> **Activity**
From the line with "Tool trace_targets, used" through the line with "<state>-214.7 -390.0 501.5", repeat the entries verbatim, both end lines included, and add nothing.

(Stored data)
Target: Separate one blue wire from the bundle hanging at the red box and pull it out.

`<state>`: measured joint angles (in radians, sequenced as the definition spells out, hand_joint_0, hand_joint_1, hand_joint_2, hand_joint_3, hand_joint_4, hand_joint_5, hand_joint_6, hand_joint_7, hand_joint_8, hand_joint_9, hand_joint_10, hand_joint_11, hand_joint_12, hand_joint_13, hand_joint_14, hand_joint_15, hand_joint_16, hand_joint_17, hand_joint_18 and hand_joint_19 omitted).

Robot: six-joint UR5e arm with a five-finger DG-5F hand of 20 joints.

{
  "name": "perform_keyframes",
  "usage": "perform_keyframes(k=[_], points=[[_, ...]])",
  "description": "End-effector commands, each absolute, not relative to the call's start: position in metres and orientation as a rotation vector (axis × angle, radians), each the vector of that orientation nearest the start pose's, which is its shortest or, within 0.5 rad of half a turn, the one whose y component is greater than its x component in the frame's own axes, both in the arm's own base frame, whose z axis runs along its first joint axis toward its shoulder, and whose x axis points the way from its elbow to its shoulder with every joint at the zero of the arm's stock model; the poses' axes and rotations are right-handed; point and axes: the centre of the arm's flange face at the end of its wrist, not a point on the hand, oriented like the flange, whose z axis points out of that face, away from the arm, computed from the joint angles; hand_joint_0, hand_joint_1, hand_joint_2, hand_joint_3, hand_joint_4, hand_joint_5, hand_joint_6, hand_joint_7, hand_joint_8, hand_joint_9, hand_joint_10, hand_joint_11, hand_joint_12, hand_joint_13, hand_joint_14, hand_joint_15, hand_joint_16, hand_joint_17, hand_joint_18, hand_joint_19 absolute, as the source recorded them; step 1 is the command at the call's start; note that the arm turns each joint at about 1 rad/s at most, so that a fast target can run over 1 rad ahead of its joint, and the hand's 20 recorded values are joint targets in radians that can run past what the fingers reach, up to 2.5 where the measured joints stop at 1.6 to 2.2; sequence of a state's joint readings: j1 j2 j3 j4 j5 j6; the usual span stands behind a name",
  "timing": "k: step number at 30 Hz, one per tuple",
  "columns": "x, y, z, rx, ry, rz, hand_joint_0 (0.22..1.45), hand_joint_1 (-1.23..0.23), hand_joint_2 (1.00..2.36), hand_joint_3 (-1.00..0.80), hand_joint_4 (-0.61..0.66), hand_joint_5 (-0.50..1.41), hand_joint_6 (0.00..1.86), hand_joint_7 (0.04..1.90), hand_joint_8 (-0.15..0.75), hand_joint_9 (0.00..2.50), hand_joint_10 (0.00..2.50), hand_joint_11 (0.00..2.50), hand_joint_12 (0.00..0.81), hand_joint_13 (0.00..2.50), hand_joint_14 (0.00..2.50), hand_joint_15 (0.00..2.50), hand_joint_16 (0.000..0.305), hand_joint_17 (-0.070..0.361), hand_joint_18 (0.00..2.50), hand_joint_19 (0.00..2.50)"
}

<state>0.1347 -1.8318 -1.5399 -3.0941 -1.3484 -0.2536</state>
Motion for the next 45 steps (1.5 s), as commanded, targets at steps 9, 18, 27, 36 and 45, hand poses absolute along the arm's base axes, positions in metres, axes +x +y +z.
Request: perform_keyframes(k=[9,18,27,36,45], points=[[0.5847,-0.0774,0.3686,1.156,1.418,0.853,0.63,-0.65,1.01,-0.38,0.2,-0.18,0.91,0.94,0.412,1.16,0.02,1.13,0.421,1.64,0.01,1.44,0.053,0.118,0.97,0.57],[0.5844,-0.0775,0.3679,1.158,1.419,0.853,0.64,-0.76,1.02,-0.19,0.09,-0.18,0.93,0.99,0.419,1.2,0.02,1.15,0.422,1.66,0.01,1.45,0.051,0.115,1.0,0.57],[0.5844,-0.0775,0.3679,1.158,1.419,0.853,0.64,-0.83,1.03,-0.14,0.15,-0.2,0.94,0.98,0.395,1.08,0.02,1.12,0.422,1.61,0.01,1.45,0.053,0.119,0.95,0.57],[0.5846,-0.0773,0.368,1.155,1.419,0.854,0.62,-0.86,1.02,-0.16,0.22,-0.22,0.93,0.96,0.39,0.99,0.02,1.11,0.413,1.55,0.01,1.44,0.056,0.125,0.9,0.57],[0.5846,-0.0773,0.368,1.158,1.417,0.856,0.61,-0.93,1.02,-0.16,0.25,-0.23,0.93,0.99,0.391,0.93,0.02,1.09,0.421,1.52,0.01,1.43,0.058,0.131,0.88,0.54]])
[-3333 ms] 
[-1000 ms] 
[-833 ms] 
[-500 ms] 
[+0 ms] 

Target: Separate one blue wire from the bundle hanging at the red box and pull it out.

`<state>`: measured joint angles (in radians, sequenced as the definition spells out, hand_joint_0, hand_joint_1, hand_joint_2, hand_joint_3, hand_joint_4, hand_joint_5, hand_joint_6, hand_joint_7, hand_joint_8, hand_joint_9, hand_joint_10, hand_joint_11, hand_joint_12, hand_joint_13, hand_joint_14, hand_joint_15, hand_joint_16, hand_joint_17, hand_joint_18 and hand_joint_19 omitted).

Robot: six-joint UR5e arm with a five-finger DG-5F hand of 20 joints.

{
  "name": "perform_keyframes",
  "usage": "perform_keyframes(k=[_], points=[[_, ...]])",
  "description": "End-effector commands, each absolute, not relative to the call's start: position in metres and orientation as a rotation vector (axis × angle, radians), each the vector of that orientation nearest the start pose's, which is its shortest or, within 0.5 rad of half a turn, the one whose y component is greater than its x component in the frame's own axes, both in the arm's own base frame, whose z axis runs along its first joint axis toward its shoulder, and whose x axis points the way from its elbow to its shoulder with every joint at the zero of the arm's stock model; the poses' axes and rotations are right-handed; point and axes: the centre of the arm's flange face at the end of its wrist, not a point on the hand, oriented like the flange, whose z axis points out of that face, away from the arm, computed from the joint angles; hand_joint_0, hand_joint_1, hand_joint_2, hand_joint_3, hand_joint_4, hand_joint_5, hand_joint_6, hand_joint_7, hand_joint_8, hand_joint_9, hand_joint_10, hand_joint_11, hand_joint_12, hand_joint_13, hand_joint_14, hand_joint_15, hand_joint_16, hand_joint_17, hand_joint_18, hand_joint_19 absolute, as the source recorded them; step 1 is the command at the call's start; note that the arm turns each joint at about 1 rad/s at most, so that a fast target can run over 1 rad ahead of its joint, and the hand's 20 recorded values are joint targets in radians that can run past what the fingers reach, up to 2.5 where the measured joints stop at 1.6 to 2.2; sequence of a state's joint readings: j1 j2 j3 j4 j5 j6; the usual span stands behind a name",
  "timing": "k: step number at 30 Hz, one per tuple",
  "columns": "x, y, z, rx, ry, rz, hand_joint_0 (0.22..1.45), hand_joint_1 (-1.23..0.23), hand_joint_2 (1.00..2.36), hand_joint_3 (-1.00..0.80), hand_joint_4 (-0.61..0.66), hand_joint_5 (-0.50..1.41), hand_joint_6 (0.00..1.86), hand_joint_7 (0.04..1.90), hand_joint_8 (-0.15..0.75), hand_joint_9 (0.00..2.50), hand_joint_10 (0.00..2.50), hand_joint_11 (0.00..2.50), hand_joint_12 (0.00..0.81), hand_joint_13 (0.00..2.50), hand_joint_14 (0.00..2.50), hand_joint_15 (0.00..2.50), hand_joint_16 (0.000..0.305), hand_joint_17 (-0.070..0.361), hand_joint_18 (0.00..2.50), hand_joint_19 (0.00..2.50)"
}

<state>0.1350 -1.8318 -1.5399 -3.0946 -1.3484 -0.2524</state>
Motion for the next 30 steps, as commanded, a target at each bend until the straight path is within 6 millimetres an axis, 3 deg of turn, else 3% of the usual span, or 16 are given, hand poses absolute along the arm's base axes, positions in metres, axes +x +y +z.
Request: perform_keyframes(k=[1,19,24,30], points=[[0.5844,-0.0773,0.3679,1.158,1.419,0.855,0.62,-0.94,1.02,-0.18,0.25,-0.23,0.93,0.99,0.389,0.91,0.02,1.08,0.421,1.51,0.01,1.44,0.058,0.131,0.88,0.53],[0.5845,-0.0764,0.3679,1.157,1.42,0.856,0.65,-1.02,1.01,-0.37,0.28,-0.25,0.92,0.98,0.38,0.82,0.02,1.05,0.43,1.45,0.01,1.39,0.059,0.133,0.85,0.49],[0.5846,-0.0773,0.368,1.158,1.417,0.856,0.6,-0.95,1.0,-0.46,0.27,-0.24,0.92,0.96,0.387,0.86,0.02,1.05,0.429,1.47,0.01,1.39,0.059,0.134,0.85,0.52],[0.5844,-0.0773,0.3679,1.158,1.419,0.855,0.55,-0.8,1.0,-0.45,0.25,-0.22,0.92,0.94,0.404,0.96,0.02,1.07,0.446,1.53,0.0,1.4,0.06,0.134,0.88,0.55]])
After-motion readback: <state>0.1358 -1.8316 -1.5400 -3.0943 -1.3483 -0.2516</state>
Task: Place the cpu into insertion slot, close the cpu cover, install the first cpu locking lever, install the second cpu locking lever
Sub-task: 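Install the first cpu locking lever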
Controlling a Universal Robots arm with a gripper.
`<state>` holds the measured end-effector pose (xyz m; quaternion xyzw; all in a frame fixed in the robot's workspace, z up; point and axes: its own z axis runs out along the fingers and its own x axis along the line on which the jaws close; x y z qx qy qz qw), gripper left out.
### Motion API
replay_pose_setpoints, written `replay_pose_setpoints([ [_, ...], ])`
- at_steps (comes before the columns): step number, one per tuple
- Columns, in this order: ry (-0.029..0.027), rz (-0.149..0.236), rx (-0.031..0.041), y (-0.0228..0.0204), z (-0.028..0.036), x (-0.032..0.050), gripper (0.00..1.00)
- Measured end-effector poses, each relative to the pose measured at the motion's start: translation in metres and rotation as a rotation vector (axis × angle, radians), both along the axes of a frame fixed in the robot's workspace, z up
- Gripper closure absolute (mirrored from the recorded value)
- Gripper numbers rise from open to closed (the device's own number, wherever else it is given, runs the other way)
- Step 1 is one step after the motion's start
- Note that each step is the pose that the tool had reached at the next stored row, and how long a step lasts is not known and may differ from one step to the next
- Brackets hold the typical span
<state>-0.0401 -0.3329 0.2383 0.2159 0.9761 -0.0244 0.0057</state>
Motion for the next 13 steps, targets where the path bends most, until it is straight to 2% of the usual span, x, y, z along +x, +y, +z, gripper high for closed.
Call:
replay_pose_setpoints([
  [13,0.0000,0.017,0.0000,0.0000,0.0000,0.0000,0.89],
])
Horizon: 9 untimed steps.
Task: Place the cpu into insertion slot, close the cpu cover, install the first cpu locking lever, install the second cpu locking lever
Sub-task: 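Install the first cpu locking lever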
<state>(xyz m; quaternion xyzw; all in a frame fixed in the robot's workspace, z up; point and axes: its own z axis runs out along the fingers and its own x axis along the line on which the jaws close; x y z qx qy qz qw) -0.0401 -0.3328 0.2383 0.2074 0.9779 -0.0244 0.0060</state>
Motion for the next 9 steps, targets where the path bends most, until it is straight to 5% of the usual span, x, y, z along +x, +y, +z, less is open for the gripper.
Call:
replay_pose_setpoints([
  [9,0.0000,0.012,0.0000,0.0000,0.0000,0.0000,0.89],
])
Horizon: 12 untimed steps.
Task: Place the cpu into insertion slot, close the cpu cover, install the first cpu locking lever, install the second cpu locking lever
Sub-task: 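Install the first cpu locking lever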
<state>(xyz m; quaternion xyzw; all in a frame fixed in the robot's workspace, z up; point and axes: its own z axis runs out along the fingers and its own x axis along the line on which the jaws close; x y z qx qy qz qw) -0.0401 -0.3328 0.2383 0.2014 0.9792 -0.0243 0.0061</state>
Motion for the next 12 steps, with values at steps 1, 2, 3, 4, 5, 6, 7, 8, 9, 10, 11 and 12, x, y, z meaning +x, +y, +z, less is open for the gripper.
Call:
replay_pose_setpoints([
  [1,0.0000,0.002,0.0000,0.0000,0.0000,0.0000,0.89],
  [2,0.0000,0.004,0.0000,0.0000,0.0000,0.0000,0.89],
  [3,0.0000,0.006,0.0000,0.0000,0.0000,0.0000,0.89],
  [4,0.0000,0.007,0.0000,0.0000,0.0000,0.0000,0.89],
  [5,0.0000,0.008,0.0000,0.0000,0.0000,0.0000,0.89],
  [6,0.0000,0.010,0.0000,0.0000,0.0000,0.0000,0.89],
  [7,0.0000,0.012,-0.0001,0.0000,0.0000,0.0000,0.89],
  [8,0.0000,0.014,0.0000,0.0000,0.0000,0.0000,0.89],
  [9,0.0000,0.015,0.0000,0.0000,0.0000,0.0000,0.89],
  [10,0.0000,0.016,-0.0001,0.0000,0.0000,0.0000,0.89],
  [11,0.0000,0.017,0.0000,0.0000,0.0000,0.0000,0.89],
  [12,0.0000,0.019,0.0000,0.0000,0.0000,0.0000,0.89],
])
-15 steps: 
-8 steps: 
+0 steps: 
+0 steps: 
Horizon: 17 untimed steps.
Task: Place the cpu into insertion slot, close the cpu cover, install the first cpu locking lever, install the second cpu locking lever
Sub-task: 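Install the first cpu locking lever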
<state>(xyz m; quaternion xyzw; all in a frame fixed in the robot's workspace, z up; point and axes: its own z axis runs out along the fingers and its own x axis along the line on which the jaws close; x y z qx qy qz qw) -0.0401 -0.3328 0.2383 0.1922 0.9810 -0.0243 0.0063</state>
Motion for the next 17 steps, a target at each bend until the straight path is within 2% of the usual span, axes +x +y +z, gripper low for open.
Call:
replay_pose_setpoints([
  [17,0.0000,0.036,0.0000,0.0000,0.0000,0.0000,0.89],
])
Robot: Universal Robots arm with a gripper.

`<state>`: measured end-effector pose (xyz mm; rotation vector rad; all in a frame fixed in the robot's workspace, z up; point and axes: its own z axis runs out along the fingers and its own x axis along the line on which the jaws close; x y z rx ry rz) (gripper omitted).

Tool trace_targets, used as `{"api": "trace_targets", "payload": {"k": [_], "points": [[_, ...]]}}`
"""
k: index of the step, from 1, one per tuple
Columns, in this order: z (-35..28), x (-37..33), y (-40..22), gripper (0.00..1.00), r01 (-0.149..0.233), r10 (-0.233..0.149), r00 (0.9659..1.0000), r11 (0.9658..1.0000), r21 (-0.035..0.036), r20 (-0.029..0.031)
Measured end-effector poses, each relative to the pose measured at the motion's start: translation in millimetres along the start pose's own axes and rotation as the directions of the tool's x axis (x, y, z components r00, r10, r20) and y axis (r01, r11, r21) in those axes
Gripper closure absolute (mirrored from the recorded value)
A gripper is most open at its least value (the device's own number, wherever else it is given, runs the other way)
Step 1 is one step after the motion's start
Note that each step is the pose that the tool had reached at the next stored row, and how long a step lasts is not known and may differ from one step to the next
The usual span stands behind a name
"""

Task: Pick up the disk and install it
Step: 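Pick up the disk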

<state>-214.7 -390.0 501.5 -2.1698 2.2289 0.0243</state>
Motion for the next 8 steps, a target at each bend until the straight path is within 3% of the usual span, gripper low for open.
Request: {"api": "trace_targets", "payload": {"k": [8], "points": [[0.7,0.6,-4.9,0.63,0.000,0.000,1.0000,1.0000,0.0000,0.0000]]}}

> **Your solution**
Tool trace_targets, used as `{"api": "trace_targets", "payload": {"k": [_], "points": [[_, ...]]}}`
"""
k: index of the step, from 1, one per tuple
Columns, in this order: z (-35..28), x (-37..33), y (-40..22), gripper (0.00..1.00), r01 (-0.149..0.233), r10 (-0.233..0.149), r00 (0.9659..1.0000), r11 (0.9658..1.0000), r21 (-0.035..0.036), r20 (-0.029..0.031)
Measured end-effector poses, each relative to the pose measured at the motion's start: translation in millimetres along the start pose's own axes and rotation as the directions of the tool's x axis (x, y, z components r00, r10, r20) and y axis (r01, r11, r21) in those axes
Gripper closure absolute (mirrored from the recorded value)
A gripper is most open at its least value (the device's own number, wherever else it is given, runs the other way)
Step 1 is one step after the motion's start
Note that each step is the pose that the tool had reached at the next stored row, and how long a step lasts is not known and may differ from one step to the next
The usual span stands behind a name
"""

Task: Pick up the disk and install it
Step: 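Pick up the disk
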
<state>-214.7 -390.0 501.5 -2.1698 2.2289 0.0243</state>

The answer stands, and there is nothing more to add.